Кавалеры меняют дам
Шрифт:
— Ты слышал, что он кричал? — едва справляясь с надломленным дыханием, говорит он. — «Врежьте этому жиду...»
Оба писателя, только что избитые в зале — Курчаткин и Мальцев — русские.
Через несколько дней газеты и еженедельники запестрели сенсационными сообщениями о погроме, устроенном молодчиками «Памяти» в Центральном доме литераторов.
Заголовки были тревожными: «Зачем вооружаются боевики?», «Дети Шарикова», «Знают, что творят!», «Погромщики в ЦДЛ». Одна из «патриотических» газет намекнула мрачно: «Провокация». Другая же подала это в духе иронического
23 января Анатолия Курчаткина и меня пригласили на Первый канал телевидения для участия в очередном выпуске программы «Взгляд». В ту пору «Взгляд» имел неслыханную популярность, его смотрели по системе «Орбита» десятки миллионов зрителей на пространстве от Сахалина до Балтики. Вели передачу молодые журналисты Владислав Листьев, Александр Любимов, Артем Боровик, Владимир Мукусев, Александр Политковский, Евгений Додолев.

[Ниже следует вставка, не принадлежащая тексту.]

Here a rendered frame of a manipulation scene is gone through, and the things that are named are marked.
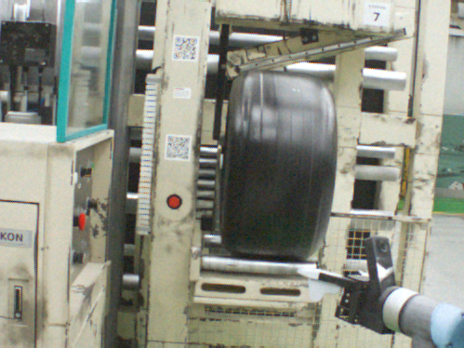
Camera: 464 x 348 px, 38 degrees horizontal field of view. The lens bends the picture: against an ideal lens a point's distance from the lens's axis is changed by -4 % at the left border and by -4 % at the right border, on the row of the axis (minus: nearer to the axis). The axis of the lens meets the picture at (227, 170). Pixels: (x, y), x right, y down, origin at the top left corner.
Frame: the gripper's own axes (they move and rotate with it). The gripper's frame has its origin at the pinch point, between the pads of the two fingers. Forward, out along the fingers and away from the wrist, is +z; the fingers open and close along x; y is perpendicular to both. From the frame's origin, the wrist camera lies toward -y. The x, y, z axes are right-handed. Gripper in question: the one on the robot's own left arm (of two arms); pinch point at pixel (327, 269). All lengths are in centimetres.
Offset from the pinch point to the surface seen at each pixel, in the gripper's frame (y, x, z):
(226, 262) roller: 13, 19, 64
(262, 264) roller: 12, 28, 59
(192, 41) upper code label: -47, 1, 78
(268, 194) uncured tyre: -9, 18, 49
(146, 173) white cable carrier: -7, -2, 84
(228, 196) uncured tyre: -6, 11, 58
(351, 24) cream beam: -67, 57, 76

Впервые телезрителями показали кадры, снятые Стеллой Алейниковой-Волькенштейн в тот вечер.
Потом был вопрос: что это такое?
У меня сохранилась аудиозапись передачи:
«Курчаткин. ...Одна страшная вещь: мы имеем дело с той разновидностью национального сознания, которую можно назвать словом «черный национализм».
Рекемчук. Мы давно и, пожалуй, напрасно прибегаем к эвфемизмам, говоря об этом явлении. Мы явно избегаем произносить слово «фашизм». Нам трудно говорить об этом. Мы — дети, люди страны, победившей фашизм. Говорить о «русском фашизме», о фашизме в своем доме — стыдно, страшно. Вот почему мы предпочитаем говорить обиняками. Но нужно называть вещи своими именами: это движение политическое, фашистское. Чем скорее мы это поймем — тем скорее научимся с ним бороться».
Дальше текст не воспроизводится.